Everyone who has ever had a runner knows the tension, anyone lucky enough to have a winner knows the elation. But to have a Derby winner is something else. I was only a passing scribbler who had occasionally galloped up Warren Hill in vain pursuit of Motivator’s muscled backside. Yet when he went clear this June it was my most thrilling moment on a racecourse since Mill Reef went clear in the Ganay and the film, on which my future depended, was safe. As Motivator swept past, I somersaulted over the Epsom rails and sprinted up the track to dance around with James and Roy and Dermot Barry, the farrier. It was as silly and as stupendous as that.
In your gut you sensed it couldn’t get better and it didn’t. Not that Motivator ran badly, indeed his fifth in the Arc remains his highest Racing Post Rating. But after Epsom, after that wonderful night in Newmarket and that hung over morning with the horse spotty and sore-footed from his exertions, a touch of reality only reinforced how special Derby Day had been.

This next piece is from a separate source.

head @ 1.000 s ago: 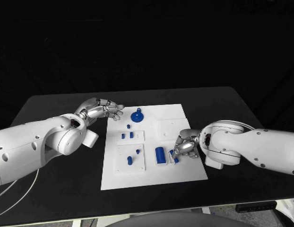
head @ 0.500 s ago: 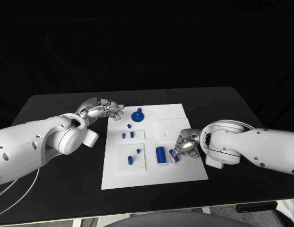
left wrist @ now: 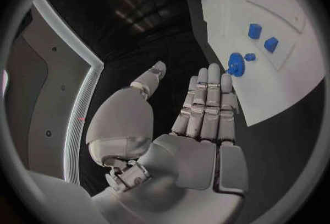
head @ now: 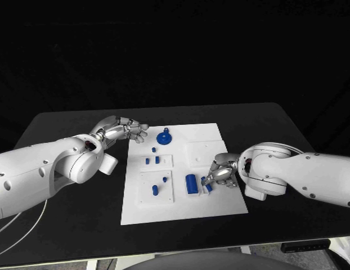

While the Eclipse was being run, I was covering the Ladies Final from the Centre Court at Wimbledon. A text beeped on my phone. It was from Clement Freud “Disgruntled” of the Royal Ascot Owners Club – “The horse I don’t own,” it said, “did not win the Eclipse.” The worry then was whether Motivator had shirked a fight. At Leopardstown he proved that wrong, but was stuck in front and still got beat. At Longchamp he got the break too soon and didn’t quite last home. Coming back on the plane James Cronin cradled the horse’s head in his arms and said dolefully, “I suppose that might be it. But I know one thing. I will never do another like him.”
At the Bell yard there was a dampened feeling, as if everyone was still soaked from Longchamp’s pre-Arc downpour. The two year olds, normally the stable’s strong point, were proving useless. The star was off to stud. Reasons to live were over.
Then came the decision to run in America. Roy, James and Shane all got visas in excitement. Hadn’t Sir Ivor’s career ended up in triumph across the Atlantic? He didn’t run as a four year old. Belmont, with the help of both bute and lasix, could be the answer. At Newmarket on Champion’s Day, Shane came up with a smile as warm as the sunshine. “I tell you what,” he said in his quiet Irish way, “he worked really brilliant this morning.”
It was not to be, but in the grand scheme of things it does not matter. For in pure merit terms Motivator was not the best classic winner we have ever seen, nor actually even the best of his generation. But he was the one
we were closest to. That mattered. May the memories never fade.